Wednesday, October 31, 2007

My little cat



Tuesday, October 30, 2007

kitty baby

I am not too sure what Quinn understands and doesn't. I assume sometimes that he doesn't get it then he proves me wrong... like does a two year old actually know that the big Cat in the Hat played by Mike Meyers is actually a cat... can he see our little tabby cat Molly, all six pounds of her and associate that with this Mike Meyers thing with a striped hat? Quinn will be in his first Halloween parade tomorrow so tonight we tried on our Cat in the Hat costume and strutted our stuff around the living room... I say strut because that is what he did... he loves his new costume! I stood him up in front of a mirror and let him take a gander at himself... first he said "cute baby" (yes he calls himself that, wonder where he got that from) then he took a closer look, up at his two foot hat, at his big red bow tie, then down too his black jumper and said "kitty". It's odd what I consider proud mamma moments. Then I felt bad for thinking he wouldn't get it... I mean he's not dumb... maybe it's not such a stretch for a two year old to see little Molly as a big fat black cat that's six feet tall and can talk... all though that brings up another question... does he understand that the little men in the TV are actually tall and big? Maybe that is why kids go to Disney and freak out when they see the six-foot tall mouse they use to know and love in the little box.

"Cute kitty baby" pics tomorrow.

Thursday, October 25, 2007

milestone # 24

My boy can now drink from a cup! Only three quarters of it ends up on his shirt. I'm so proud!

Saturday, October 20, 2007

Out of Hand

Quinn's tantrums are out of hand... it used to be that he'd have a tantrum if he didn't get his cookie or we had to come in from playing outside... now a full blown tantrum comes from simple things like putting a shirt on, taking shoes off, when his cereal bowl empties, a shut door, a commercial during his cartoons... I find myself jumping for the remote when a commercial comes on and when I pick him up from daycare I see sometimes that Tony has left him in his pajama shirt just to avoid the tantrum. The last few weeks have been spontaneous tantrums... he just looks at us and throws a fit. We can't even take him in public. We plan around shopping trips, dinners and outings in general because he is so bad. When did this happen? When did we begin to fear our son... Who's the damn boss here?

This behavior has got to change... So today I have reserved myself to letting him have one long tantrum all day... I will not cater to it, I will not pick him up, I will not jump at his call. So bring it on little man, I'm ready for ya!

My only confusion is do I ignore the tantrum or tell him "no" and to "stop"? There are different points of view on this subject...

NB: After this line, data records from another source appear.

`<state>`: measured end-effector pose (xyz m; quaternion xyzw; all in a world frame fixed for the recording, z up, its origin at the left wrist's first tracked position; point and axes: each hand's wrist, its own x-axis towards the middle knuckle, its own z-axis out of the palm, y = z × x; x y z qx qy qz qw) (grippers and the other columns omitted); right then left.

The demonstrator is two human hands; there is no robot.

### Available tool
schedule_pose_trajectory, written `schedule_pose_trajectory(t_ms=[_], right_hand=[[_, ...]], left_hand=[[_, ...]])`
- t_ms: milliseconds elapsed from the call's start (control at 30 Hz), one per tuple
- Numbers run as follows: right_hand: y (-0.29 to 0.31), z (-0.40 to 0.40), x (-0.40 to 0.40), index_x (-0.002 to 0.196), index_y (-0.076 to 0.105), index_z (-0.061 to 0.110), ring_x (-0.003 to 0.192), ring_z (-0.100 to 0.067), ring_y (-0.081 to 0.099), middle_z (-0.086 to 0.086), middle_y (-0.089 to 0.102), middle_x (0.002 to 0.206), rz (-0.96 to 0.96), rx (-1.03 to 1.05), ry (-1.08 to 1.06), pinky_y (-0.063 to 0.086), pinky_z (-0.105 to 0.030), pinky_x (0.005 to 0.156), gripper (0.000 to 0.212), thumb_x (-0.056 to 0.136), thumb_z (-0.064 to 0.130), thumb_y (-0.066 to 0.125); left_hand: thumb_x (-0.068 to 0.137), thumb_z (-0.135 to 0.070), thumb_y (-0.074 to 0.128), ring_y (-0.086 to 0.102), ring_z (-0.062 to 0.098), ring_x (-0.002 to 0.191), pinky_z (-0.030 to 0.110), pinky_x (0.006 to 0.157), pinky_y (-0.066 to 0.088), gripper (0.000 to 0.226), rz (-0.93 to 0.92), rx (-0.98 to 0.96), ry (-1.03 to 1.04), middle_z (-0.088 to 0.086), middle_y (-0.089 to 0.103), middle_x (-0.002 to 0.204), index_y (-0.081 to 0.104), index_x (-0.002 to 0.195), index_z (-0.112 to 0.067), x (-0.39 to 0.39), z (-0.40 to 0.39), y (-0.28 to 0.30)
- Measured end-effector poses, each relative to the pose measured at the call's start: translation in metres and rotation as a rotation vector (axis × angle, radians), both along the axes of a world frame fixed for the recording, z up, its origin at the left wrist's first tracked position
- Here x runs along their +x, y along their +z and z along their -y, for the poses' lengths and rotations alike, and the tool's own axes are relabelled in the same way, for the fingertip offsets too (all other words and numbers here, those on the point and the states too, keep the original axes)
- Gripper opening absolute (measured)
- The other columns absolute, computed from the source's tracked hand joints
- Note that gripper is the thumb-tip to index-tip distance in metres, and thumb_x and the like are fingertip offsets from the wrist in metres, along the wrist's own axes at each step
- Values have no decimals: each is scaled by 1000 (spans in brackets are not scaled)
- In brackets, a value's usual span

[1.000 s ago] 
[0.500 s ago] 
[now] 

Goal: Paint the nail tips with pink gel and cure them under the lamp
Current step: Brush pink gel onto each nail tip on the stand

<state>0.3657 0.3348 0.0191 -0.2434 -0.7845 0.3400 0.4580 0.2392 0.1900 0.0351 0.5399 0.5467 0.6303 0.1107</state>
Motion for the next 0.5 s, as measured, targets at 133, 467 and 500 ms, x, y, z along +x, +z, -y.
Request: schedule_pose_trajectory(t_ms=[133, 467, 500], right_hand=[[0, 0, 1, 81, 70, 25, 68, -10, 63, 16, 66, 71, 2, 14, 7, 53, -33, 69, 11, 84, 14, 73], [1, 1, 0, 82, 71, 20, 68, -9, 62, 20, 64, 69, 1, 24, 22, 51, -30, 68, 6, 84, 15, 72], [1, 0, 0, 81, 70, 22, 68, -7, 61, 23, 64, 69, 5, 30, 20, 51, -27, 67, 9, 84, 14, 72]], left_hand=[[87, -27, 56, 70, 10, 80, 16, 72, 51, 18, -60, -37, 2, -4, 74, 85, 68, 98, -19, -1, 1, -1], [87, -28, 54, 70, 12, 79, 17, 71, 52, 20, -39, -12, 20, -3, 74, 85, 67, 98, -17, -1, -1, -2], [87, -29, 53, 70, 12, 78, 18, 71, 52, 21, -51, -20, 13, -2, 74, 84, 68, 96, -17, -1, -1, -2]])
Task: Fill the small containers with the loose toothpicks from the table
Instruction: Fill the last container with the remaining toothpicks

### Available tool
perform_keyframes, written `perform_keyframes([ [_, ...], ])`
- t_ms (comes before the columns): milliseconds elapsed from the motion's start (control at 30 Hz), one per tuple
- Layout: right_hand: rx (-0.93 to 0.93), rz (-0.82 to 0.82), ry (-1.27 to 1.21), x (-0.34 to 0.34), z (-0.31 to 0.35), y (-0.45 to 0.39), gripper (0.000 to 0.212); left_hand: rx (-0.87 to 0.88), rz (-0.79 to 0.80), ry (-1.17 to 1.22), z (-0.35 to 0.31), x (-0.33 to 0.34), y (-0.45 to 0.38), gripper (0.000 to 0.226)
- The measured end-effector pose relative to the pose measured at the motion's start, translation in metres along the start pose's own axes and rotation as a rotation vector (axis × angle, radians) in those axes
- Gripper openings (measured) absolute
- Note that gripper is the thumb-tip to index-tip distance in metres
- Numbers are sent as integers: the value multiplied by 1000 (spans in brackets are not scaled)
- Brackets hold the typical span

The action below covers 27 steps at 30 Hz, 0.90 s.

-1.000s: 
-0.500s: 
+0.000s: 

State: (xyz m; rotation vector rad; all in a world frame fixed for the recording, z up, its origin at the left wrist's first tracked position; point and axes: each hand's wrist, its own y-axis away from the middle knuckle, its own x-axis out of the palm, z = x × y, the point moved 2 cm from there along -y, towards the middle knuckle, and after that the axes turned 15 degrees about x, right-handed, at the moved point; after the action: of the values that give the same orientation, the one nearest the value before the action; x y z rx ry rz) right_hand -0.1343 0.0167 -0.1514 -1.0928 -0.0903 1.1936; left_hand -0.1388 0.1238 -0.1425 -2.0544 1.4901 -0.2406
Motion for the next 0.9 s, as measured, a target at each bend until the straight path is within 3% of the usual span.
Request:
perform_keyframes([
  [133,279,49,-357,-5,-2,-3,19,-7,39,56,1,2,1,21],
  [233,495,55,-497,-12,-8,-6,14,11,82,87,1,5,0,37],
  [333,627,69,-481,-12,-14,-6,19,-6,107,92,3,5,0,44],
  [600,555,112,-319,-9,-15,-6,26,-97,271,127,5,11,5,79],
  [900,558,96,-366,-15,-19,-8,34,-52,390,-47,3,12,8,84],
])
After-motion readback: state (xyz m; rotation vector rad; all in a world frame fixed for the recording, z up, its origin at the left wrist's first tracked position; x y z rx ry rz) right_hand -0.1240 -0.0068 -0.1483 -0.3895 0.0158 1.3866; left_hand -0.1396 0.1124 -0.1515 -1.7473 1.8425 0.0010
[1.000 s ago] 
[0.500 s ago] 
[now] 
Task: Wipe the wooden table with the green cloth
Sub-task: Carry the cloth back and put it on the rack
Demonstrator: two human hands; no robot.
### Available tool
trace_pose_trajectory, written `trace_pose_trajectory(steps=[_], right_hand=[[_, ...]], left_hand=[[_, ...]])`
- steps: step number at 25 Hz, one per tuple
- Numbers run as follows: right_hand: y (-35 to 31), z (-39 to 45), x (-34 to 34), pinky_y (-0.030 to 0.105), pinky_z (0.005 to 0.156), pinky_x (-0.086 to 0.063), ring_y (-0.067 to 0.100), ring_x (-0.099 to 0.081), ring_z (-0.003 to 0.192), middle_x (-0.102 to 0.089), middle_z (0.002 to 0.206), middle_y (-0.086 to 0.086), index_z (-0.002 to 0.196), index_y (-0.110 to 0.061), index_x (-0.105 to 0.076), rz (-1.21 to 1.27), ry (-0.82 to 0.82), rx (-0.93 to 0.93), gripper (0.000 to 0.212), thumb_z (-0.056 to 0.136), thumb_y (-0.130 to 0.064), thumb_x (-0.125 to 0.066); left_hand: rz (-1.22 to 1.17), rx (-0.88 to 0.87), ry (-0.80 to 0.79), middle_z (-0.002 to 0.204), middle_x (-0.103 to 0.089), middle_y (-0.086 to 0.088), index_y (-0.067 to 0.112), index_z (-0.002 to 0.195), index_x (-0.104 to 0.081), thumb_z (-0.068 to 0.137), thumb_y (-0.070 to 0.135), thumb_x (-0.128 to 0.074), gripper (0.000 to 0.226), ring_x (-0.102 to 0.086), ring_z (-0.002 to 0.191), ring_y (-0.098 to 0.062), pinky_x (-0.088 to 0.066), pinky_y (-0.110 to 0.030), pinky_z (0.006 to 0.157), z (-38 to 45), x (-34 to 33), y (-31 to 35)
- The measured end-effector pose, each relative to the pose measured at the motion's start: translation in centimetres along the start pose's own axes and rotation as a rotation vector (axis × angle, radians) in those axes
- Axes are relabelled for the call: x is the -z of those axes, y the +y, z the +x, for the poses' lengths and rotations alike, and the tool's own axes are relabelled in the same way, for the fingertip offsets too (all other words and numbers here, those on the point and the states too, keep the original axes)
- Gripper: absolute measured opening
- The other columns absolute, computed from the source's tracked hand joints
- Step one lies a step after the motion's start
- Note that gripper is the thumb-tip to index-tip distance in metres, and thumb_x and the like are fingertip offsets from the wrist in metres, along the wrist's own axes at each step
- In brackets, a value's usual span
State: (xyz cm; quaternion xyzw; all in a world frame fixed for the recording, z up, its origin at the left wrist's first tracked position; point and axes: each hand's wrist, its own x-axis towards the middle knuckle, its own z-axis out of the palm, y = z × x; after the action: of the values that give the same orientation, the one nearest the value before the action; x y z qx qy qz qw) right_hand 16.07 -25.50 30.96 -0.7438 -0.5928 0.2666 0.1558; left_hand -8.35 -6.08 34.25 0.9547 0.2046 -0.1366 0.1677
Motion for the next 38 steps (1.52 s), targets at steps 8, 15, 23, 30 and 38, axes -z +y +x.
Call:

Saturday, October 13, 2007

Nicotine SUCKS!

My body is not happy right now, it misses nicotine. I can feel all the withdrawal symptoms happening - The migraines, the edginess, mood swings. I forgot my Nicotine patch one time this week and went the entire day without it, by afternoon I just about bit someones head off for something that made no sense and was not me at all. Early this week I started the second step of the nicoderm patch, they lower the amount of nicotine from 21 mg to 14 mg. I was amazed at how that effected me, suddenly my cravings became to intense to handle... I had a couple mishaps this week and that makes me even more angry. I'm wondering if I should stay on the 21 for a bit longer.

For a while I was flying high on the fact that I was so proud of myself... I've moved passed proud to pissed. It's all psychological I know, my body is craving something that it has depended on for fourteen years and I need to ignore it.

It angers me that cigarettes can have this effect on your body, they can grab a hold of you and change who you are.